HTML5 And 4K Taking Interactive Digital Signage to New Heights

April 4, 2017 by guest author, Jami McGraw

Guest Post: John Wang, IAdea

As touch-enabled large displays become more affordable, we find a quick rise of interactive digital signage everywhere.

John Wang

With the touch of a finger, wayfinding screens take you to your destination with the shortest route. A swipe on the shelf-edge display instantly creates an endless aisle of products that cannot otherwise fit onto the store, accompanied by detailed product specification and live social media reviews.

And gone is the wait for waiters in a restaurant. The table-top signboard enables you to place and pay for your orders without delay. Welcome to the age of instant gratification. With the right content and a screen, you get all you want, anytime.

Interactive digital signage needs to be accessed close to the viewer. On a reasonably-sized screen, the difference between 4K UHD and 1080p FHD becomes clearly visible. Even after spending the extra dollars on hardware, having a 4K display and a 4K media player only answers half of the problem.

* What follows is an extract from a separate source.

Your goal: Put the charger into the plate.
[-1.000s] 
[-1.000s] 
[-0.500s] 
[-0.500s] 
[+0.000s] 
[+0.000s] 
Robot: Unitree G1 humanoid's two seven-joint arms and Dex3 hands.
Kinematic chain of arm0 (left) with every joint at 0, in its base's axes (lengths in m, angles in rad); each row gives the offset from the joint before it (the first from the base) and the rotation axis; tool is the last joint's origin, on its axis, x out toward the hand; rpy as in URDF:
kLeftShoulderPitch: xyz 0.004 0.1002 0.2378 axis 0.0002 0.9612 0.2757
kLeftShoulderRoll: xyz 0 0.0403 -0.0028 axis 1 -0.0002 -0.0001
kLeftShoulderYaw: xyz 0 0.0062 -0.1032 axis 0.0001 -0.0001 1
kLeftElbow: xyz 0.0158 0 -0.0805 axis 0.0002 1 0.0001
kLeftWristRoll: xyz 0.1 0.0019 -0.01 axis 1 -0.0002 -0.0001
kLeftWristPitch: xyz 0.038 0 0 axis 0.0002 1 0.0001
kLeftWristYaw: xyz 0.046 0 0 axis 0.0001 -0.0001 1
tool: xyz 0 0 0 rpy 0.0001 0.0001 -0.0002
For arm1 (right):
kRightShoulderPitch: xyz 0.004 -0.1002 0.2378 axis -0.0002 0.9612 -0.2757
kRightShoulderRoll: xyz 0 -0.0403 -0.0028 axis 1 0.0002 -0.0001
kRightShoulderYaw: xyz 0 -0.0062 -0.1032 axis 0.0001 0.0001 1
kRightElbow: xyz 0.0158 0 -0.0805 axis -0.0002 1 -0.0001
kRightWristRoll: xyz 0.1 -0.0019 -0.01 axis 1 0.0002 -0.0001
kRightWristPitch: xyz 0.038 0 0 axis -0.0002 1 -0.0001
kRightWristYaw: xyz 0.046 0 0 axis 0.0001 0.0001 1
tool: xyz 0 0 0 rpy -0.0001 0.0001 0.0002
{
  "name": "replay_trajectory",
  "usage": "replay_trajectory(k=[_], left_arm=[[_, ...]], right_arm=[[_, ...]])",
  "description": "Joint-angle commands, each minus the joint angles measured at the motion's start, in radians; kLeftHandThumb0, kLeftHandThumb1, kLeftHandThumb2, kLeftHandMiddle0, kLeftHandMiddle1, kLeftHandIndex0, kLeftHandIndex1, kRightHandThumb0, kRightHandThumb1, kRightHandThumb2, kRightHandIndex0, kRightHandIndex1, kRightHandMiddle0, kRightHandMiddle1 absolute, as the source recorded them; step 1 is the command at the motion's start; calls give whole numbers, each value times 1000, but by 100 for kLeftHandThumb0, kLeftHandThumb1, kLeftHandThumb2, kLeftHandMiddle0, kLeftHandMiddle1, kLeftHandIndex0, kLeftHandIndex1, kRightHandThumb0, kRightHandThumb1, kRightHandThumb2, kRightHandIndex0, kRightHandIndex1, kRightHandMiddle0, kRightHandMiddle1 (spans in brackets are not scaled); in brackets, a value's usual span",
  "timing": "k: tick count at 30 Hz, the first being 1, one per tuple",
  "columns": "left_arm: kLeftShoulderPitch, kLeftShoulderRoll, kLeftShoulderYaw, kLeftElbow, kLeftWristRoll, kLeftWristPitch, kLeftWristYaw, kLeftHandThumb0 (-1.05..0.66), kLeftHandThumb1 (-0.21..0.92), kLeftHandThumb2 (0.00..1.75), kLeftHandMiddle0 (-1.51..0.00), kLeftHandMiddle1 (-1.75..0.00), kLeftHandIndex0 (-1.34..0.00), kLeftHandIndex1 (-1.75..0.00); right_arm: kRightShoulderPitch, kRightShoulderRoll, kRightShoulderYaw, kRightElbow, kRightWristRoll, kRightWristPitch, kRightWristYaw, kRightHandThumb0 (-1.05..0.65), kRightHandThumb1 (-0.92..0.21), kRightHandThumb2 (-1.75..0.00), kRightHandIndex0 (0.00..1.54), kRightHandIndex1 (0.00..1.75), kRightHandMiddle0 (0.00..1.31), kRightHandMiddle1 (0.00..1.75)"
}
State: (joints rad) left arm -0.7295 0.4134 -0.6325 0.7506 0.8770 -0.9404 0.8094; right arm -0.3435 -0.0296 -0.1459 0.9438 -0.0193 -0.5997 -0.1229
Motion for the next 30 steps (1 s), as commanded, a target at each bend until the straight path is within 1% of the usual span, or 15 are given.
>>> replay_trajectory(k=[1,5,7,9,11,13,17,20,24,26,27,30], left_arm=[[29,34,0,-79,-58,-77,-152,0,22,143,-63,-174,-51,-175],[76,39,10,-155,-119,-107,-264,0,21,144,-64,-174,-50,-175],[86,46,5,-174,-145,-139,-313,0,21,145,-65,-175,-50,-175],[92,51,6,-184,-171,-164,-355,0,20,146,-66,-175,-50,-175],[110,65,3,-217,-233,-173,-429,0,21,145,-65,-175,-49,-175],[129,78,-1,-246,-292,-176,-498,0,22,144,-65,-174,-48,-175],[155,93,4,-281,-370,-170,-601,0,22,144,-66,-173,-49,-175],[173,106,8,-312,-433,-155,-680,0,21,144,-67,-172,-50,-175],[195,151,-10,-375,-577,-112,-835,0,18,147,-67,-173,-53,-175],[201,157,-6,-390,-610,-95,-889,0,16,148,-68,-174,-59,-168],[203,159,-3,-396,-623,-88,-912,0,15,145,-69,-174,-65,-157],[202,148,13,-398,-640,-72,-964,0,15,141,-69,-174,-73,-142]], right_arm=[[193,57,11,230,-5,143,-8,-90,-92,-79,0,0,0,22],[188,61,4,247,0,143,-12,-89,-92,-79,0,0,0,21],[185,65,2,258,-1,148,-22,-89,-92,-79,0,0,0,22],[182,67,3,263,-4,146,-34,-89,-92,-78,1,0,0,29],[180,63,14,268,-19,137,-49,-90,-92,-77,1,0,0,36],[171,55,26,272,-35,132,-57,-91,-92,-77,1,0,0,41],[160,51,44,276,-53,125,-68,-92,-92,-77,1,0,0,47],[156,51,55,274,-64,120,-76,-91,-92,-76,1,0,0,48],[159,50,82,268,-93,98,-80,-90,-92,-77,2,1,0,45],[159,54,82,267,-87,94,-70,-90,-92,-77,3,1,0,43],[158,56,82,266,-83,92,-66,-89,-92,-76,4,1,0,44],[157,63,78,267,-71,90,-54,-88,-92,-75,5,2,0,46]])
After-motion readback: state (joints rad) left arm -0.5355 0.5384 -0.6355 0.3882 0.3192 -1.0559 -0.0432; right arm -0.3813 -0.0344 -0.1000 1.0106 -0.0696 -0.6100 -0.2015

Without properly prepared 4K content, your screen looks no different from its inferior legacy counterpart. As you probe around for custom-developed 4K content, you discover the cost for 4K video production is much higher than you had anticipated.

HTML5 contains several scalable technologies that always provide perfectly rendered pictures and text information at close distance with extremely high resolution. Started as the foundation for building contents for the Internet, HTML5 has evolved to scale beautifully to small mobile screens.

With the advent of large 4K UHD displays, the ability for HTML5 to scale “up” to provide fine details on large displays is finding great use. No matter how one magnifies or shrinks a page of map or product catalog, every single letter stays razor sharp and elegant looking. Product images can be shot with a digital camera at extremely high resolution, typically 10s of mega-pixels, and displays perfectly on your 4K screen to look realistic.

And the cost of producing 4K content in HTML5 is often a lot more affordable than in video. Millions of web designers are available to help you solve the problem.

However, not all 4K media players play HTML5 content perfectly. Some of the players are only able to display pictures up to 1080p resolution, and scalable fonts show with rugged edges. These players make your premium screen look like a low-cost alternative. The only content they show at 4K, as advertised, are video clips, which can be extremely costly to produce and impossible to change interactively.

Our company builds true 4K players. Just so you can understand the difference, have a look at this reference image below, which shows what a true 4K player outputs vs a 1080 player. You can see a bigger image, with a slider, here.

If you want to really go 4K, and maximize the potential, you need hardware that can truly handle it.

  1. Stuart James says:

    Its true, most Android hardware can not do proper Images at 4K but can do 4K video (even sometimes this is optimized by duplicate framing to produce higher FPS). We have seen all kinds of variances between firmware versions and chipsets and how the lower level GPU can handle these based on player instructions. Some hardware can do multiple videos decoding on GPU and some can do only 1 GPU video and the other software rendered or in some cases only 1 video.

    You really do need good Android hardware(Chipset/GPU) and a company who will support the firmware they provide.